生物膜中蛋白质扩散的基质控制

Matrix control of protein diffusion in biological membranes.

作者信息

Koppel D E, Sheetz M P, Schindler M

出版信息

Proc Natl Acad Sci U S A. 1981 Jun;78(6):3576-80. doi: 10.1073/pnas.78.6.3576.

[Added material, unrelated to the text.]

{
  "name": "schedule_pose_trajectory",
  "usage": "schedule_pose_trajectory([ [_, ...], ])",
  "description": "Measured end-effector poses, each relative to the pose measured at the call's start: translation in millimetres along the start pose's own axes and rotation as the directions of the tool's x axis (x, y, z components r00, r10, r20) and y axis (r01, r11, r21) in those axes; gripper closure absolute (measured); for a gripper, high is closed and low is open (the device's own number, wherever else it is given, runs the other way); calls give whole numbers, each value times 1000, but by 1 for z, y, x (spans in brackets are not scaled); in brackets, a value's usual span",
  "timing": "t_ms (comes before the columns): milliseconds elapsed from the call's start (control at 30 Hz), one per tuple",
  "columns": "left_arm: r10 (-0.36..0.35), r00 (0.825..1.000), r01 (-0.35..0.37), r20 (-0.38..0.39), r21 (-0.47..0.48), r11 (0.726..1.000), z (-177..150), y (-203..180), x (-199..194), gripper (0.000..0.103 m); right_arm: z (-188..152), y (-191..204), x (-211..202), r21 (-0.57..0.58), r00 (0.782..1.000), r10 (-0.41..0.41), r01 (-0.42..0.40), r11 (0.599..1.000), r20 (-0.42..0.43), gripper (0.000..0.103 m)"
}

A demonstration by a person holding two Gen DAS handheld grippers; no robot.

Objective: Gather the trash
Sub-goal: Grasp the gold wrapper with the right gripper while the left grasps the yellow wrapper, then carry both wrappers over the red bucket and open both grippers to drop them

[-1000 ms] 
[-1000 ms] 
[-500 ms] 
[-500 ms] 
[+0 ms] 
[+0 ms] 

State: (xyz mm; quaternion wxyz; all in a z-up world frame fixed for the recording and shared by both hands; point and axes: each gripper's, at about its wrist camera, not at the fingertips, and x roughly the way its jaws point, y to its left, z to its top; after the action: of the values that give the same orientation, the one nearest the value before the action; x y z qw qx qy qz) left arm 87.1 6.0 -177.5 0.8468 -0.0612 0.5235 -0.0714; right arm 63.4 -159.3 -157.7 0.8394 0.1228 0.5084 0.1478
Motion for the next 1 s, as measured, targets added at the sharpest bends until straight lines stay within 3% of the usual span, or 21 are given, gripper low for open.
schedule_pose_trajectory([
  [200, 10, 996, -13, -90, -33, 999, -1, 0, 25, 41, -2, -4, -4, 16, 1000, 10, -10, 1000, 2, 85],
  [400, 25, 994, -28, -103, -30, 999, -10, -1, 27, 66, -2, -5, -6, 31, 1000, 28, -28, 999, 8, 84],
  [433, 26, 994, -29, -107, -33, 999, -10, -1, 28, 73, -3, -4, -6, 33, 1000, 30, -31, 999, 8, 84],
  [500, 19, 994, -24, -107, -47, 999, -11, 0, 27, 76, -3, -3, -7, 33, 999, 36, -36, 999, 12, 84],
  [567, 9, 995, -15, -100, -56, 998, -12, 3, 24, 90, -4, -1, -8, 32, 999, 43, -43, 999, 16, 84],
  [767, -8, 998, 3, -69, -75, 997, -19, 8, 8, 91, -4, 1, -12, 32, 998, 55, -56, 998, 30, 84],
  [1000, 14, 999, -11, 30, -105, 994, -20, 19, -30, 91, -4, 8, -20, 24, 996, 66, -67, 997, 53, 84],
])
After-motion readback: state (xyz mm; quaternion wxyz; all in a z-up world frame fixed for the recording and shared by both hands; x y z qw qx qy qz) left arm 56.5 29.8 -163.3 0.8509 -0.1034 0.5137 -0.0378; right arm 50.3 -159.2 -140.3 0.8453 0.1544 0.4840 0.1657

DOI:10.1073/pnas.78.6.3576

PMID:6943558

原文链接:https://pmc.ncbi.nlm.nih.gov/articles/PMC319613/

Abstract

Lateral diffusion coefficients of fluorescently labeled lipids and integral membrane proteins were determined in the membranes of normal and spectrin-deficient spherocytic mouse erythrocytes by the technique of fluorescence redistribution after photobleaching. The results were used to generate a mathematical description of a matrix-control model of membrane protein diffusion. In the spherocytic cells, which lack the principal components of the cytoskeletal matrix of normal cells, the diffusion coefficients of lipid (1.5 +/- 0.5 X 10(-8) cm2/s) and protein (2.5 +/- 0.6 X 10(-9) cm2/s) differ only by a factor of 6, close to the difference predicted on the basis of size by the two-dimensional bilayer continuum model of Saffman and Delbrück [Saffman, P. G. l& Delbrück, M. (1975) Proc. Natl. Acad. Sci. USA 72, 3111-3113]. In contrast, the membranes of normal cells show a lipid diffusion coefficient (1.4 +/- 0.5 X 10(-8) cm2/s) that is some 300-fold greater than that of the membrane proteins (4.5 +/- 0.8 X 10(-11) cm2/s). Analysis of these results, based on the hypothesis that protein diffusion in normal membranes is sterically hindered by a labile matrix, yields an effective matrix surface viscosity consistent with the viscoelastic mechanical properties of the membranes. Thus, a relationship is established between the deformation characteristics of the membrane and the lateral mobility of proteins suspended in the membrane.

摘要

通过光漂白后荧光再分布技术，测定了正常和血影蛋白缺陷型球形小鼠红细胞膜中荧光标记脂质和整合膜蛋白的横向扩散系数。结果用于生成膜蛋白扩散的基质控制模型的数学描述。在缺乏正常细胞细胞骨架基质主要成分的球形细胞中，脂质（1.5±0.5×10⁻⁸ cm²/s）和蛋白质（2.5±0.6×10⁻⁹ cm²/s）的扩散系数仅相差6倍，接近根据Saffman和Delbrück的二维双层连续体模型[ Saffman, P. G. & Delbrück, M. (1975) Proc. Natl. Acad. Sci. USA 72, 3111 - 3113]基于大小预测的差异。相比之下，正常细胞膜的脂质扩散系数（1.4±0.5×10⁻⁸ cm²/s）比膜蛋白的扩散系数（4.5±0.8×10⁻¹¹ cm²/s）大约300倍。基于正常膜中蛋白质扩散受到不稳定基质空间位阻的假设对这些结果进行分析，得出与膜的粘弹性力学性质一致的有效基质表面粘度。因此，在膜的变形特性与悬浮在膜中的蛋白质的横向流动性之间建立了一种关系。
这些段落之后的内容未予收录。